Without copying any picture, transcribe exactly the lines of the data below from the one containing "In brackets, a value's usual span" through the one containing "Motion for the".

----

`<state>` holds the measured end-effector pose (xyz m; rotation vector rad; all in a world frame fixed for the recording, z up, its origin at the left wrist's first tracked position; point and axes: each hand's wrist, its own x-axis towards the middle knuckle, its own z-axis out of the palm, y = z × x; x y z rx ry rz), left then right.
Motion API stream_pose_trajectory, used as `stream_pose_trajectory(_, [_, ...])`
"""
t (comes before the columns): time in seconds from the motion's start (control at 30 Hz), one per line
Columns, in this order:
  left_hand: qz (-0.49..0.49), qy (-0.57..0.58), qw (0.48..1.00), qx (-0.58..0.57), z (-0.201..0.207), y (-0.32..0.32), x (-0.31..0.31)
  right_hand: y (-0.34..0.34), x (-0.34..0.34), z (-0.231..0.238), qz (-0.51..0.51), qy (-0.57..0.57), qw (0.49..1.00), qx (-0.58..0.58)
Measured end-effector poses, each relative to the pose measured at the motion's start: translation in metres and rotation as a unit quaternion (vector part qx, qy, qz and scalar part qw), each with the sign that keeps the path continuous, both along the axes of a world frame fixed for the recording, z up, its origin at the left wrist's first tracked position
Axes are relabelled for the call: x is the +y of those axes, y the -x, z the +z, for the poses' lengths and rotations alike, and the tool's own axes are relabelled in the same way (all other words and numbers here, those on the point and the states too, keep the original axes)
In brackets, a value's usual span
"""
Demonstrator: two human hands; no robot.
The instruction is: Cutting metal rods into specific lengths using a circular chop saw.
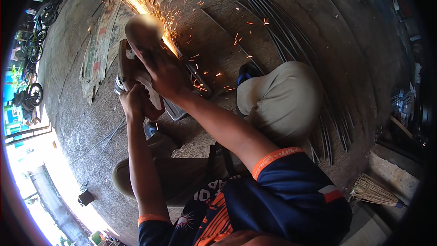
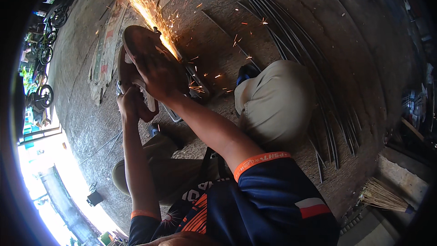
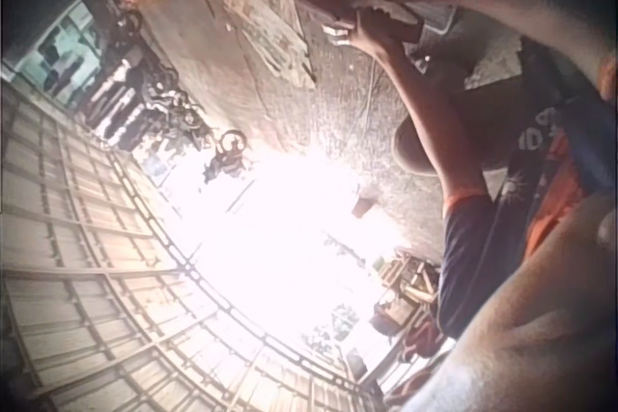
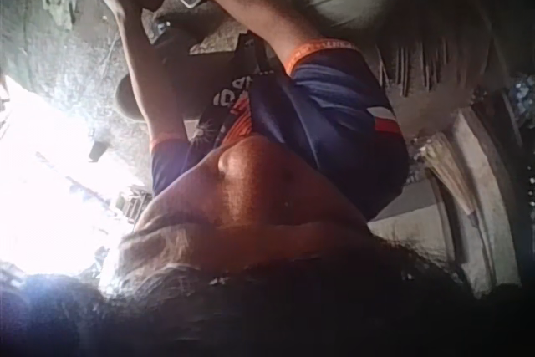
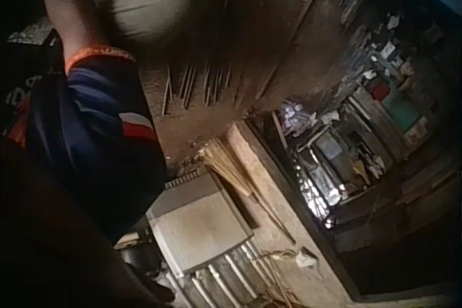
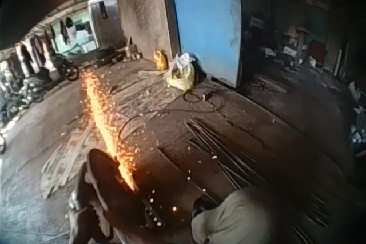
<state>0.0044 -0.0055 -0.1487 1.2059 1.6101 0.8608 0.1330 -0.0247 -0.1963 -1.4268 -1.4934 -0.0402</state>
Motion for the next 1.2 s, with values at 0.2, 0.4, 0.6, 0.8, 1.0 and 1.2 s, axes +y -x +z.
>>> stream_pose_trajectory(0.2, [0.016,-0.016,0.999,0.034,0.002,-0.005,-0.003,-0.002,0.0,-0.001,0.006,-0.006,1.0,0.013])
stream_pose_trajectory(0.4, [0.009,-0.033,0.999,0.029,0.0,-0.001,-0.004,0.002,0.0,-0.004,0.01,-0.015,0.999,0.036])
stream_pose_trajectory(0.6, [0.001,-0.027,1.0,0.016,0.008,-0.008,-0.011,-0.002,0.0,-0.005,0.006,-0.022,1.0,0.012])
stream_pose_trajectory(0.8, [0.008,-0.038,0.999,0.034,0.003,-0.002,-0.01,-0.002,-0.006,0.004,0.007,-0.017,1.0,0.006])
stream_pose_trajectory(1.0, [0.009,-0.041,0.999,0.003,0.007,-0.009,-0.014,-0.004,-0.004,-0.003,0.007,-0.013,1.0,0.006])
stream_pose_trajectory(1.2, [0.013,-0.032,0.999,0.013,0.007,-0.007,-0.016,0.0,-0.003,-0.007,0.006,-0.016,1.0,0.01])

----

_Exercise solution:_
In brackets, a value's usual span
"""
Demonstrator: two human hands; no robot.
The instruction is: Cutting metal rods into specific lengths using a circular chop saw.
<state>0.0044 -0.0055 -0.1487 1.2059 1.6101 0.8608 0.1330 -0.0247 -0.1963 -1.4268 -1.4934 -0.0402</state>
Motion for the next 1.2 s, with values at 0.2, 0.4, 0.6, 0.8, 1.0 and 1.2 s, axes +y -x +z.

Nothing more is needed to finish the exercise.